There was a time when people married in their early teens; women bore children almost yearly; men were experienced warriors by the age of 16; and forty was considered to be advanced old age.
We now benefit from better nutrition and health care, and the average life expectancy is in the late seventies. However, we have been led to believe that in our later years we have to live with a certain loss of functioning and quality of life.
Both women and men as they grow older produce less estrogen and testosterone. Some of the effects of this can be anxiety, irritability, fatigue, loss of energy, poor focus, poor concentration, depression, loss of muscle tone, osteoporosis and loss of sexual desire. Women may experience hot flashes and night sweats. Men may experience decreased erectile function and prostate enlargement. Both sexes may experience weight gain, even in spite of exercise, or no improvement with exercise.
The highly publicized Women’s Health Initiative study was designed to measure the effects of hormone replacement therapy (HRT) on the above symptoms in women . It was discontinued in August 2002 because of increasing rates of breast cancer and cardiovascular disease, an event that caused shock waves throughout the medical community and among women. This study, however, was using synthetic patented estrogen derived from horse urine, a hormone that on the molecular level does not have the same structure as the estrogen produced in the human body. It is self-evident that such a substance will not be well tolerated by the body, and will place undue stress on the liver as it attempts to process it.
Fortunately, there is a bio-identical hormone—i.e. a hormone with the exact molecular structure of that produced by the human ovaries and testes—that has been in widespread use in Europe since 1936 and has been available in the US since 1939. This kind of hormone therapy has had continual positive research papers published in respected international medical journals from 1936 to the present day. It is not widely known in this country because it is a natural product that cannot be patented, and is therefore of little interest to the pharmaceutical companies that engage in aggressive marketing of synthetic hormones.
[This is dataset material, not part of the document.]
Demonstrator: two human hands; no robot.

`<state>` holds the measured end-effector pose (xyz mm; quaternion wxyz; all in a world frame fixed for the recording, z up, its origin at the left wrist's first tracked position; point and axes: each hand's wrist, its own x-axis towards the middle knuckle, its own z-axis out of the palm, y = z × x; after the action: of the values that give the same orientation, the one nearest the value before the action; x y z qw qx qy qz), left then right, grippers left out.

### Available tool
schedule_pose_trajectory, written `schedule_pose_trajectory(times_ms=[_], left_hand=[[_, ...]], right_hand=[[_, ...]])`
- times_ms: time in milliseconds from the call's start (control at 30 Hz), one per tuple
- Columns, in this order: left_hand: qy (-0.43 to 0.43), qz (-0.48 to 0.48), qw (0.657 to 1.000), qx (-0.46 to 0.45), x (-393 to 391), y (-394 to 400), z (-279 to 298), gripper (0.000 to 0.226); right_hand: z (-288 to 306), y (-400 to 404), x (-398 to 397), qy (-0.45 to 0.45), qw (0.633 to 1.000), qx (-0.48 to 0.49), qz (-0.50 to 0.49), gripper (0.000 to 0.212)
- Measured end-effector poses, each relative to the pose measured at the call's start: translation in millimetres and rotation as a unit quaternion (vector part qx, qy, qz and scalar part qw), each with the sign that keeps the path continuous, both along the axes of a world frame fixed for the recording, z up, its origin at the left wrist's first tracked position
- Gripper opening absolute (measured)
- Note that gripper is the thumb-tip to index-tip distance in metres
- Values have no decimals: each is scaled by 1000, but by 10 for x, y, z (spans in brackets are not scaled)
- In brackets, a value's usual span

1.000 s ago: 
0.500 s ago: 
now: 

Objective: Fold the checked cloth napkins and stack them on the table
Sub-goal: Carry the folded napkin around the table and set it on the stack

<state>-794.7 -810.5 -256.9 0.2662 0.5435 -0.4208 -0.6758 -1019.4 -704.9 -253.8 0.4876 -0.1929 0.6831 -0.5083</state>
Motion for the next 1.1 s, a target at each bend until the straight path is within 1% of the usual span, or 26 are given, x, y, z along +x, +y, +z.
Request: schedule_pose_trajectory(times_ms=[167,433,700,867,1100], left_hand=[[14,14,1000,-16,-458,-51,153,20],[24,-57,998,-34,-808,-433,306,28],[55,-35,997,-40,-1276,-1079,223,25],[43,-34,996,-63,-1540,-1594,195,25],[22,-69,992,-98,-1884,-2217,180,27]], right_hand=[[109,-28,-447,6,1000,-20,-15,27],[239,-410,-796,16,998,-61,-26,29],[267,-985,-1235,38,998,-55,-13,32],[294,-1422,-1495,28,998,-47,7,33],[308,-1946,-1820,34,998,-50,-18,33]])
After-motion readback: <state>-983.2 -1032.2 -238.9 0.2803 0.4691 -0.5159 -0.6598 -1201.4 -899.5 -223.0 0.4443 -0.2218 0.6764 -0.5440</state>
The various delivery systems of synthetic hormones all have drawbacks that contribute to uncomfortable side effects. Synthetic hormones taken in pill form have to be processed by the liver, and larger doses are required to compensate for the part of the drug that the liver eliminates. Patches have adhesive problems. Hormone shots are absorbed in an irregular fashion and with long term use create increased resistance, necessitating higher doses. Levels of the hormone fluctuate throughout the day, giving a roller coaster effect of feeling better at certain times of day than others, instead of being in steady supply or adjusting to the body’s changing requirements. Gels, creams and pills may have to be taken twice a day to try and even out the roller coaster effect, which is a hassle. All are delivering a hormone that is often not bio-identical to the human hormone.
Hormone pellet therapy provides hormones that are biologically identical to those produced by the human body. They are administered in a form that is directly absorbed into the bloodstream and provides the hormones when and in the amounts that the body needs, just as the ovaries and testes do. Tiny pellets, about the size of a grain of rice, of estradiol and/or testosterone are placed under the skin in the fatty tissue. The active area of hormone delivery is the outer surface of the pellet. A small percentage of the surface area is released into the blood stream twenty-four hours a day, and the effects of treatment last for four to six months. This method of delivery allows the body to take as much or as little of the hormone as it requires. If you exercise strenuously, or are under stress, the increase in heart rate and muscle activity will generate a faster release of hormone from the surface area of the pellet, because the blood is flowing more rapidly. When the exercise or stress is over, the body returns to its normal heart rate and the level of hormone release from the pellet returns to its base rate.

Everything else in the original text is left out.